Savepoint context manager that always rolls back.

bayeslite.sqlite3_util.sqlite3_transaction(*args, **kwds)

Transaction context manager. On return, commit; on exception, rollback.

Transactions may not be nested. Use savepoints if you want a nestable analogue to transactions.

bayeslite.stats: Statistics utilities

Miscellaneous statistics utilities.

bayeslite.stats.arithmetic_mean(array)

Arithmetic mean of elements of array.

bayeslite.stats.chi2_contingency(contingency)

Pearson chi^2 test of independence statistic on contingency table.

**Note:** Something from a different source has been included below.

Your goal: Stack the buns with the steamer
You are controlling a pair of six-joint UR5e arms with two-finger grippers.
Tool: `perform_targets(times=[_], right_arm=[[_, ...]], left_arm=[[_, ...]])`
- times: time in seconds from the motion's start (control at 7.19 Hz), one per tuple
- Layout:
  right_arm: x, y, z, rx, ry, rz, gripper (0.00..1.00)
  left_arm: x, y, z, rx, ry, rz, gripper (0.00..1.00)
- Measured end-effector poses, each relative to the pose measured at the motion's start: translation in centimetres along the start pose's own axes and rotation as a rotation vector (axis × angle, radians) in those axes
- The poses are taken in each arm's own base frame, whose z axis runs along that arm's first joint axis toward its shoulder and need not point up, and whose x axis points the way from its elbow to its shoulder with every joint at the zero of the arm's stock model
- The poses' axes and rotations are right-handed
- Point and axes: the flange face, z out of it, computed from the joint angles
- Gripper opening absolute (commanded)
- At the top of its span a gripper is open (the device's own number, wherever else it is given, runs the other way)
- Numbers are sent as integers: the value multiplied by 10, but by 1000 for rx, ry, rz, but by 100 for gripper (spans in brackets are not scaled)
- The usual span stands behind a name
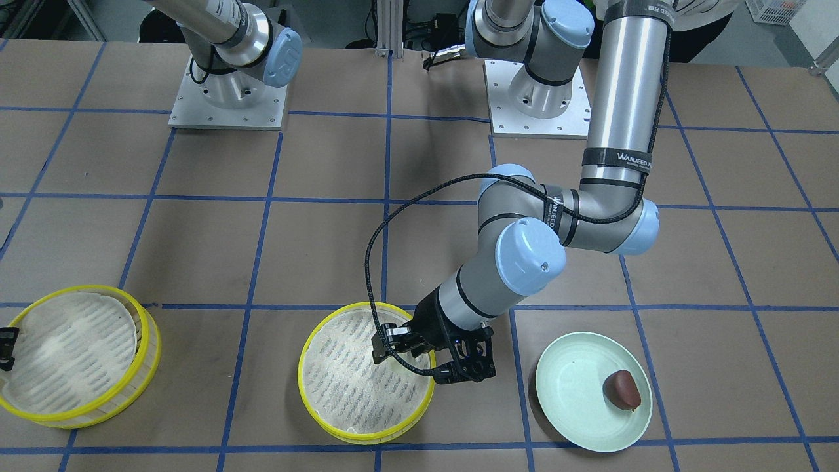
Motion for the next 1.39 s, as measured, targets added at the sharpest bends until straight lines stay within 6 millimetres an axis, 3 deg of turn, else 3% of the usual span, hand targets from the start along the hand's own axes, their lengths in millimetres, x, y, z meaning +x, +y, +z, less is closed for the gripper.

https://en.wikipedia.org/wiki/Pearson%27s_chi-squared_test#Test_of_independence

bayeslite.stats.chi2_sf(x, df)

Survival function for chi^2 distribution.

bayeslite.stats.f_oneway(groups)

F-test statistic for one-way analysis of variance (ANOVA).

https://en.wikipedia.org/wiki/F-test#Multiple-comparison_ANOVA_problems

groups[i][j] is jth observation in ith group.

bayeslite.stats.f_sf(x, df_num, df_den)

Approximate survival function for the F distribution.

f_sf(x, df_num, df_den) = P(F_{df_num, df_den} > x)

bayeslite.stats.gauss_suff_stats(data)

Summarize an array of data as (count, mean, standard deviation).

The algorithm is the “Online algorithm” presented in Knuth Volume 2, 3rd ed, p. 232, originally credited to “Note on a Method for Calculating Corrected Sums of Squares and Products” B. P. Welford Technometrics Vol. 4, No. 3 (Aug., 1962), pp. 419-420. This has the advantage over naively accumulating the sum and sum of squares that it is less subject to precision loss through massive cancellation.

This version collected 8/31/15 from https://en.wikipedia.org/wiki/Algorithms_for_calculating_variance

bayeslite.stats.pearsonr(a0, a1)

Pearson r, product-moment correlation coefficient, of two samples.

Covariance divided by product of standard deviations.

https://en.wikipedia.org/wiki/Pearson_product-moment_correlation_coefficient#For_a_sample

bayeslite.stats.signum(x)

Sign of x: -1 if x<0, 0 if x=0, +1 if x>0.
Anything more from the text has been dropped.